[[ Supplied information open ]]
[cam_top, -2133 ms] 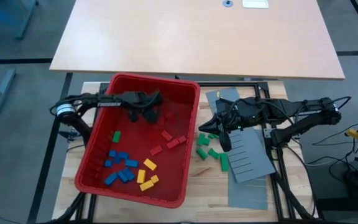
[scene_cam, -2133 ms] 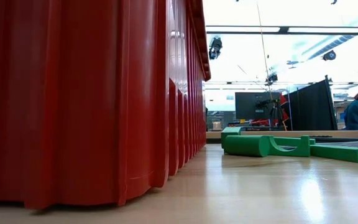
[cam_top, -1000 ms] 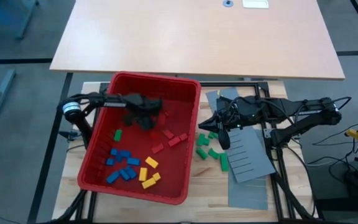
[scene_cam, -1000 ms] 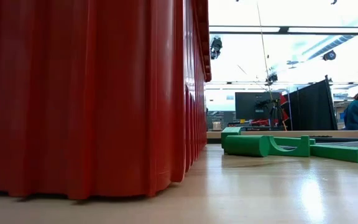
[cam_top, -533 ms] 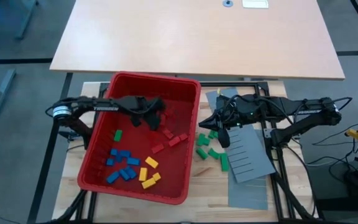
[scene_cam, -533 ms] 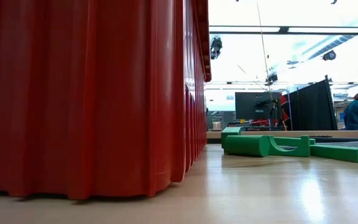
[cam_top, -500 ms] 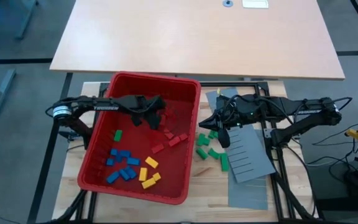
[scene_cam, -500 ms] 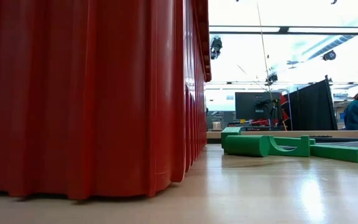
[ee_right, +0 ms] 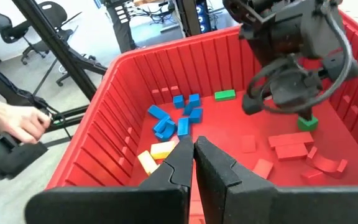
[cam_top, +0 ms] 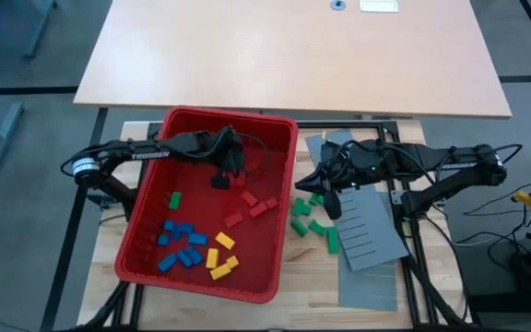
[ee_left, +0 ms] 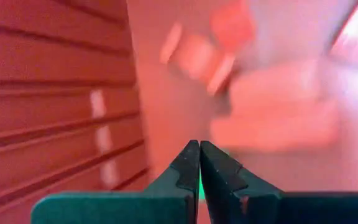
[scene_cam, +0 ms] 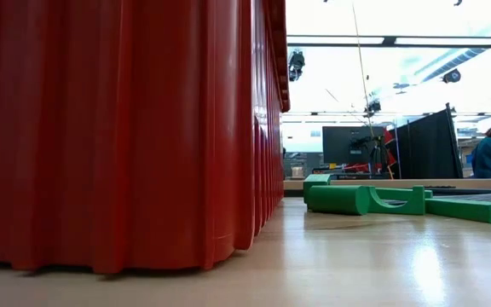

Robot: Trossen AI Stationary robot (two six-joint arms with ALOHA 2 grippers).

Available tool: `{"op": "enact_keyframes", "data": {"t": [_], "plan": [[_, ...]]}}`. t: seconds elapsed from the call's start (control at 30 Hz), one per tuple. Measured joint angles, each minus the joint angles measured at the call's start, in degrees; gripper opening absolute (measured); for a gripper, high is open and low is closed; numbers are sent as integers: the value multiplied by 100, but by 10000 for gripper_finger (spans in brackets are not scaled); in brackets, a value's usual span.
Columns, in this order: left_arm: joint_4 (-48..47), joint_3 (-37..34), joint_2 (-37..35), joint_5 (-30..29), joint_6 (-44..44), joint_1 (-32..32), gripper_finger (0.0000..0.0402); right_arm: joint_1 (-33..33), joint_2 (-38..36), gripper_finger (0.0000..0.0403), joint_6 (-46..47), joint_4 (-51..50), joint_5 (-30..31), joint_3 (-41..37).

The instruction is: Sort blocks

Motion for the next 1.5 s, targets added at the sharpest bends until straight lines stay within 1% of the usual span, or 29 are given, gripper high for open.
{"op": "enact_keyframes", "data": {"t": [0.07, 0.1, 0.23, 0.33, 0.43, 0.6, 0.67, 0.77, 0.83, 0.93, 1.03, 1.27, 1.5], "plan": [[-50, 95, -54, 578, -649, 3, 0, 0, 0, 0, -3, -2, 0, 0], [-72, 122, -65, 722, -862, 8, 0, 0, 0, 0, -4, -2, 0, 0], [-101, 145, -73, 791, -1334, 32, 4, 0, 0, 0, -4, -8, -3, 0], [-265, 145, -57, 795, -1486, 81, 28, 0, -2, 0, -4, -9, -68, 0], [-477, 109, -46, 808, -1592, 149, 76, 0, -2, 0, -5, -13, -105, 0], [-463, 32, -26, 760, -1805, 317, 179, 0, -2, 0, -7, -13, -105, 0], [-430, 15, -8, 631, -1858, 379, 215, 0, -2, 0, -7, -13, -105, 0], [-408, 5, 44, 525, -1983, 488, 255, 5, -2, 0, -7, -14, -107, 0], [-403, 5, 89, 503, -2060, 573, 272, 13, -2, 0, -7, -13, -107, 0], [-402, 1, 192, 497, -2144, 672, 282, 15, -2, 0, -7, -13, -109, 0], [-403, -10, 290, 520, -2202, 754, 281, 15, -2, 0, -7, -11, -113, 0], [-364, -12, 566, 762, -2285, 942, 277, 15, -2, 0, -7, -13, -129, 0], [-185, -12, 909, 1129, -2413, 1143, 276, 15, -2, 0, -7, -11, -151, 0]]}}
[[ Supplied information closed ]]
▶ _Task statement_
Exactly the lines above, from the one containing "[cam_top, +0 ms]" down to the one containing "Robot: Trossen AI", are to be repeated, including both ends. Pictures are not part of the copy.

▶ _Result_
[cam_top, +0 ms] 
[ee_left, +0 ms] 
[scene_cam, +0 ms] 

Robot: Trossen AI Stationary robot (two six-joint arms with ALOHA 2 grippers).

Nothing more is needed for this exercise.